Why do you walk across the fields? You hear the rumbling of the train coming and the dog has already run past you on its way into the brush where it will bury its snout in a pile of critters. What will it sniff, let me ask you? I think the noise coming from the girls swimming in the pool is so distant I can barely hear the splashing. And yet the dog can sniff that splash from afar, the scent of young maiden flesh rises from the pool and, like a trail cut across by a barely visible airplane, makes its way to the dog's nostrils.

The dog's master meanwhile looks off to the sides and licks her lips. The dampness of the air has got her breathing in deeply through her nostrils. It's that summer mugginess that she delights in. Perhaps she is thinking of the chicken breasts she will be cutting up for dinner with her large steak knife or the stairs that she will be wiping down with a rag while her one-year-old, tiny as an oversized rabbit, will be trying to clamber its way down those stairs, tottering like a drunken sailor as he makes his way down sticking his tongue out -- but at who? At the dog that isn't seen?
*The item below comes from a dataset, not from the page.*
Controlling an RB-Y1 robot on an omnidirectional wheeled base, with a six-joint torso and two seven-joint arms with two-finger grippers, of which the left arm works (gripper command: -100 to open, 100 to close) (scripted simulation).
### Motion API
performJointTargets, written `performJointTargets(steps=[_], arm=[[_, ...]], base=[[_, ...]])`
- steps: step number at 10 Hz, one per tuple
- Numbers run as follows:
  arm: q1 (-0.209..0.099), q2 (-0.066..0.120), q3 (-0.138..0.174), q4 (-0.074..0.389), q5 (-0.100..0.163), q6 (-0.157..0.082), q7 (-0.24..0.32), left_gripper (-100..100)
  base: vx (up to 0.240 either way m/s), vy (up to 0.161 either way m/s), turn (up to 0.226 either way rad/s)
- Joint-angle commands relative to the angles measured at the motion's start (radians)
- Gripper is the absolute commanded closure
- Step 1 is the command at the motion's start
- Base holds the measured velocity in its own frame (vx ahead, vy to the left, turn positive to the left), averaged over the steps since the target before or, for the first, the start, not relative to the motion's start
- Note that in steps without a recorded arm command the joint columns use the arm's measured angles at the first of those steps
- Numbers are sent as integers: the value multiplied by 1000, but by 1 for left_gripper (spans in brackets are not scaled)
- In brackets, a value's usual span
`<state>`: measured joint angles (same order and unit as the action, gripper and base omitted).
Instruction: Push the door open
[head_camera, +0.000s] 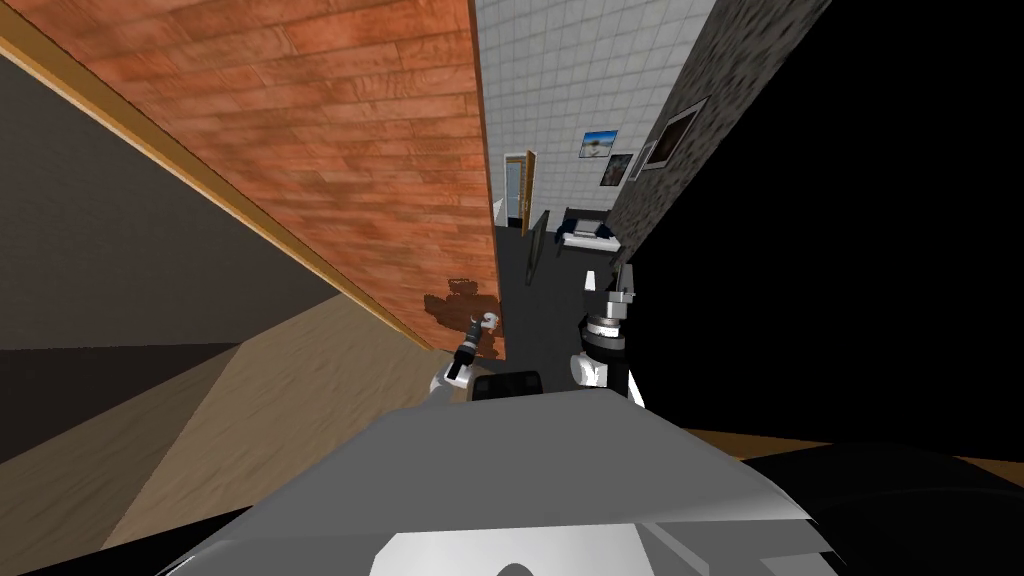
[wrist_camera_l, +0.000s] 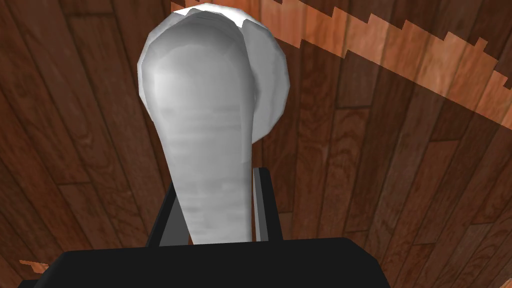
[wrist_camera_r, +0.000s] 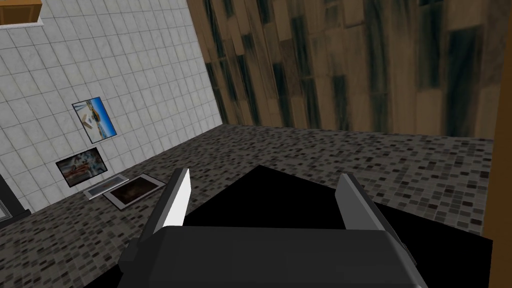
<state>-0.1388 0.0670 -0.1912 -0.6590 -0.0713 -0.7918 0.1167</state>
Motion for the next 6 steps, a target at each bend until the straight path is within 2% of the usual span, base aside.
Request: performJointTargets(steps=[1, 4, 5, 6], arm=[[-10, 15, 33, -1, 16, 1, -10, 100], [-11, 18, 69, 4, 33, 2, -24, 100], [-11, 18, 69, 4, 33, 2, -24, 100], [-11, 18, 90, 6, 44, 2, -33, 100]], base=[[188, -138, 120], [157, -137, 59], [114, -108, 33], [138, -120, 66]])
The fields are drenched in holy liquid. It was only rain you might say, but it stuck to the surface of the gravel so intently, with such a flaming determination that if you dip your foot into that cauldron, it will surely swell and turn red. But dip your foot you will not because you are wearing boots. And right you are to be wearing them. Because there is nothing more obscene than a naked foot.

Others may protest that other body parts are surely more offensive. But no, exposing the very mechanism of motion that allows you to move across the earth with a deadly efficiency exposes your mastery. It's something that the dog cannot do....Yes, you move on two feet and your arms are free to do what they will. A dog has no arms, he can't hold weapons, nor can he grasp a steak knife. The poor thing. It's so primitive.

But the one thing that we cannot do is start walking on the air and all the way up to the sky. Which just proves the point that we must confess our inferiority to birds, must look up to their dizzying flight with a desire to imitate. Superior they are, they can swoop above us and quickly drop down to our level, circle around us in the blink of an eye and then just as quickly disappear somewhere into a beyond where our frail slow eyes bounce in our sockets in the agitated quest to follow those divine creatures and yet still only capture a part of their trajectory. There it goes, got it. Oh no, now I don't see it anymore.